- **WORK ITEM**:
For the records below, print the lines from the line with "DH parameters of" through the line with "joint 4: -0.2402" exactly as written; include both end lines and exclude the rest.

- **THE DATA**:
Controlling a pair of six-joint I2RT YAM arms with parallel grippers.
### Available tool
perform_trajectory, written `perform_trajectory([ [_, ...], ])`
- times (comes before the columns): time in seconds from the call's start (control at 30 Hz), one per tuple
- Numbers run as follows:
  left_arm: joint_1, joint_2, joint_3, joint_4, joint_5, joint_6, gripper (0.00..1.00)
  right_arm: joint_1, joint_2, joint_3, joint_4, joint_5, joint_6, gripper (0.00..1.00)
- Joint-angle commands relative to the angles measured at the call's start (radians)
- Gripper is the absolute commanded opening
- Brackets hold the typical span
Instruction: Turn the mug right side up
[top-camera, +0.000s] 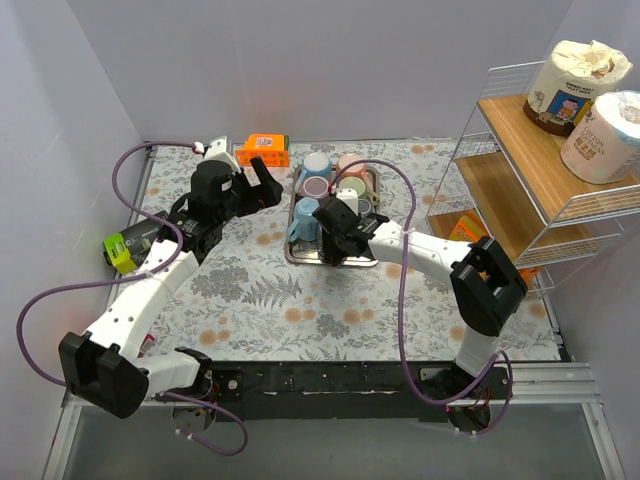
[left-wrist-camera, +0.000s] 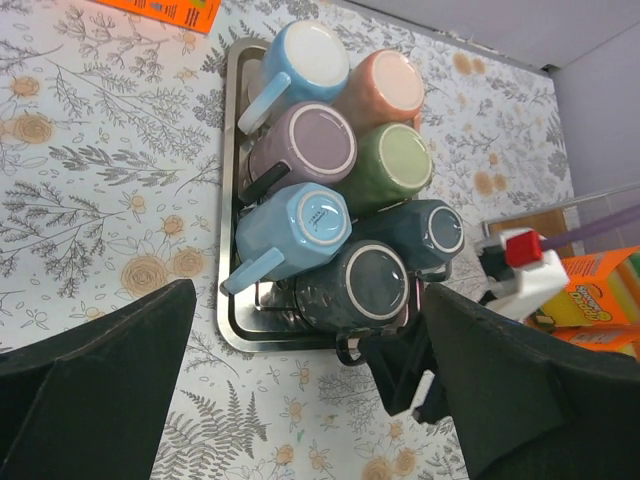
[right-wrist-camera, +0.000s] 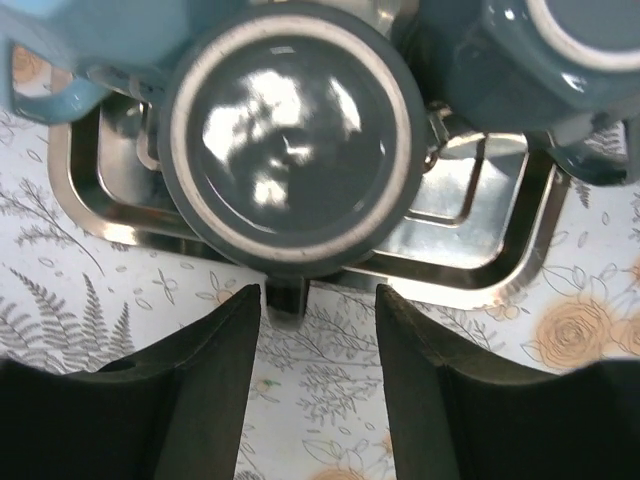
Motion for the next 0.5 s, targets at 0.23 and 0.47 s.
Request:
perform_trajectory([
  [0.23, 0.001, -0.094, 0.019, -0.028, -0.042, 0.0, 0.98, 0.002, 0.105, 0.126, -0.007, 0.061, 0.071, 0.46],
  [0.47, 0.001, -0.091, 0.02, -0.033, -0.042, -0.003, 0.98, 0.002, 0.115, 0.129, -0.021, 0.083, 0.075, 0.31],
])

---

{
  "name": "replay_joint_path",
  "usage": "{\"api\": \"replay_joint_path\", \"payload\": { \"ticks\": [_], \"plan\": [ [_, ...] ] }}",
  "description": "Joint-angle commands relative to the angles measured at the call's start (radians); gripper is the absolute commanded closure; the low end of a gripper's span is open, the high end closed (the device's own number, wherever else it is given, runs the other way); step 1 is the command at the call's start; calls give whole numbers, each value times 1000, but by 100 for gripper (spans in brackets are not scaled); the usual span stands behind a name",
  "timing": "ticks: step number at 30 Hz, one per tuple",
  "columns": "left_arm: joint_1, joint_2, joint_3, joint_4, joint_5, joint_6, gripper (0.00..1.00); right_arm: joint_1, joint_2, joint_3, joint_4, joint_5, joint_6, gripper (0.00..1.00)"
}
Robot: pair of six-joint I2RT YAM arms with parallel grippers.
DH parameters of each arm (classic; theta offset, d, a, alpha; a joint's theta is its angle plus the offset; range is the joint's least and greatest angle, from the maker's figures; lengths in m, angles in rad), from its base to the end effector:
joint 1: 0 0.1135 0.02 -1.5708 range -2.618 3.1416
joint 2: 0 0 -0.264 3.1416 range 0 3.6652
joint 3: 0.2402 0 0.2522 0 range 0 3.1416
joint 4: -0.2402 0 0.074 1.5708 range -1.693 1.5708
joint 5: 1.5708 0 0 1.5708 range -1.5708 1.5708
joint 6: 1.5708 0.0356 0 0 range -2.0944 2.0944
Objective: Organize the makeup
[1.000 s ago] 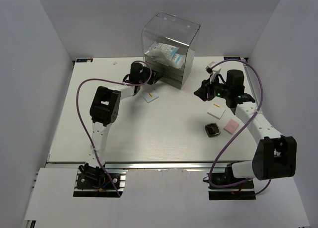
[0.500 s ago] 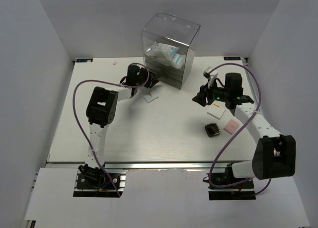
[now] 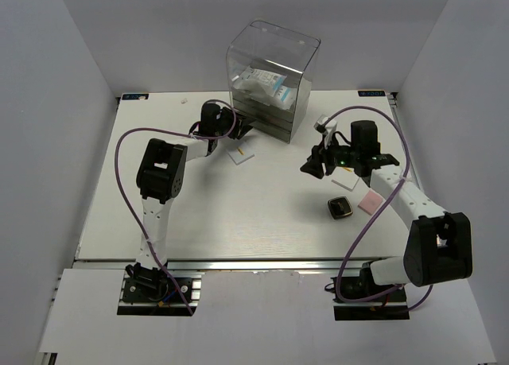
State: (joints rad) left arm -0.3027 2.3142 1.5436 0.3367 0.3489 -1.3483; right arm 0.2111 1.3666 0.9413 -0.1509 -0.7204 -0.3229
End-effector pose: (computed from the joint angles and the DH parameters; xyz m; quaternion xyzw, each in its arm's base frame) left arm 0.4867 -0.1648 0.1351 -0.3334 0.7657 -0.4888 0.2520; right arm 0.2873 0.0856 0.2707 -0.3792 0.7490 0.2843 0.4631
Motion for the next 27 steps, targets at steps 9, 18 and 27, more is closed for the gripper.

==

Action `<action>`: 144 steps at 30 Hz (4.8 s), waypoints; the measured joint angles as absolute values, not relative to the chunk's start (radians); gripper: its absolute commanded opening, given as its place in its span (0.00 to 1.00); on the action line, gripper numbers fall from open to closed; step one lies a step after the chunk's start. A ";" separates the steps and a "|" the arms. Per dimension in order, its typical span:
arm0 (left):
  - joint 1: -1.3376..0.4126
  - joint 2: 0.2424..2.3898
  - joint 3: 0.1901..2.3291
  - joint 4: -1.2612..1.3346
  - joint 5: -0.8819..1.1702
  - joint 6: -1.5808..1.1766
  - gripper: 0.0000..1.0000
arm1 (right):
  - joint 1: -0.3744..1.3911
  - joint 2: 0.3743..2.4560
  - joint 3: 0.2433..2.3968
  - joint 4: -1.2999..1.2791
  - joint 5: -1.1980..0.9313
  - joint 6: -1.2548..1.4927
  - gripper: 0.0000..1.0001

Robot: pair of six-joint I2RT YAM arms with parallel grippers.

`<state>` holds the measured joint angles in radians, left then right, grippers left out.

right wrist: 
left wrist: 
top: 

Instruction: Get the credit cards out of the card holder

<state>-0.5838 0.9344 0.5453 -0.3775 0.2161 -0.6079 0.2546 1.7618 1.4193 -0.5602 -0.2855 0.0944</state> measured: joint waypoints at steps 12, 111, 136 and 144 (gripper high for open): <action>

- **WRITTEN ANSWER**:
DH parameters of each arm (classic; theta offset, d, a, alpha; a joint's theta is its angle plus the offset; range is the joint's least and greatest angle, from the maker's figures; lengths in m, angles in rad), from its base to the end effector:
joint 1: 0 0.1135 0.02 -1.5708 range -2.618 3.1416
joint 2: 0 0 -0.264 3.1416 range 0 3.6652
joint 3: 0.2402 0 0.2522 0 range 0 3.1416
joint 4: -0.2402 0 0.074 1.5708 range -1.693 1.5708

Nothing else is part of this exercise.